The plastic bottle of water you chose for its purity may actually contain three times more microscopic plastic particles than what comes out of your tap, according to new research.
This discovery raises new concerns about the hidden presence of microscopic pollutants in our everyday drinks, and what it might mean for our long-term health.
Bottled Water Carries Risks
The study, recently published in Science of the Total Environment, highlights the ongoing problem of plastic pollution in the environment, which has led to the widespread presence of microplastics and nanoplastics when plastic products break down.
Researchers analyzed water samples from four treatment plants near Lake Erie—one of the five Great Lakes in North America—and six brands of bottled water, finding that some bottled water contained three times as many nanoplastic particles as the treated drinking water.
With the exception of one sample collected from a single brand of bottled water, all other bottled water samples contained more plastic than tap water.
“[The study finding] suggests one way to reduce exposure to micro and nanoplastics is to limit drinking bottled water,” John Lenhart, a professor of environmental engineering at The Ohio State University, and an author of the study, told The Epoch Times. “Our sample size was limited, however, and thus I believe more analyses is required with different sources of treated and bottled water.”
Scientific evidence increasingly indicates that microplastics—measuring 0.1 micrometer to 5 millimeters—and nanoplastics (measuring less than 1 micrometer) pose significant risks to human health by infiltrating major organ systems and triggering cellular damage.
The researchers used a combination of high-resolution imaging and chemical identification tools, allowing them to detect and identify particles at very small sizes rather than grouping everything into the broader microplastics category.
It is thought that nanoplastics are more likely to be absorbed by cells when ingested or inhaled, Lenhart said, so investigating their presence in various environments, such as drinking water, is crucial for gaining better insight into their potential for cellular uptake.
The fact that his team could measure the concentration is highly relevant for future research, as it suggests that their methodology could be adopted by other researchers to evaluate the presence of nanoplastics in other samples.
Lenhart and his team did not evaluate the ability of water treatment systems to remove nanoplastics, he said.
“It is a topic that we are currently investigating,” Lenhart said.
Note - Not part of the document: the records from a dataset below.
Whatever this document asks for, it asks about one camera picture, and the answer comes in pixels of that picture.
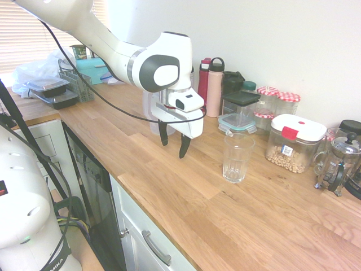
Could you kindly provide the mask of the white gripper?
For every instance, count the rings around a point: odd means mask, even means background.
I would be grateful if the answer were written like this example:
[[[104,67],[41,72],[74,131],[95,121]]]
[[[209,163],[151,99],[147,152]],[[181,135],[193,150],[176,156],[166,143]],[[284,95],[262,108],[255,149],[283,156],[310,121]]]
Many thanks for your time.
[[[159,93],[151,94],[151,114],[159,119],[158,127],[163,146],[168,144],[167,124],[182,133],[179,158],[186,155],[191,139],[200,136],[204,127],[204,115],[201,109],[183,112],[180,109],[168,109],[160,102]]]
Highest Contamination Came From Packaging
The researchers found that most plastics in bottled water came from the packaging itself, and more than half of the particles detected were nanoplastics.
The source of plastics in tap water remains unclear because researchers detected a greater variety of plastics, some of which may be used in packaging, clothing, and building materials.
Lenhart noted that the plastic concentrations observed were higher than anticipated, a finding that he attributed to the inclusion of the nanoplastics in the measurement—something that prior studies had largely overlooked.
“It is believed upon ingestion or inhalation that nanoplastics exhibit greater potential than microplastics to be taken up by cells,” he said. “Thus, understanding the presence of nanoplastics in different media, such as drinking water, provides important information to better help us understand the potential for such uptake.”
Understanding the composition of plastics in water could help improve treatment processes or develop new methods to remove these particles from water in the future, he said.
Mounting Evidence of Microplastics Harms
Although scientists are still learning about how microplastics affect human health, many have said that their presence could be harmful over time.
Emerging research links them to oxidative stress, chronic inflammation, and increased risks of cardiovascular disease and metabolic issues. These tiny particles, found in organs such as the liver, lungs, and placenta, are associated with tissue damage, potential endocrine disruption, and changes in the gut microbiome.
Nanoplastics are more likely to pass through biological barriers in the body, such as the intestinal epithelium and blood-brain barrier, potentially causing health problems, including inflammation, an impaired immune system, deteriorated tissues, altered metabolic function, abnormal organ development, and cell damage.
“While we don’t really fully understand the human health risks associated with nanoplastic exposure, it’s still better to try and mitigate that risk because evidence indicates that they do cause problems, even if we’re not fully aware of what those are yet,” Megan Hart, the lead author of the study, said in a statement.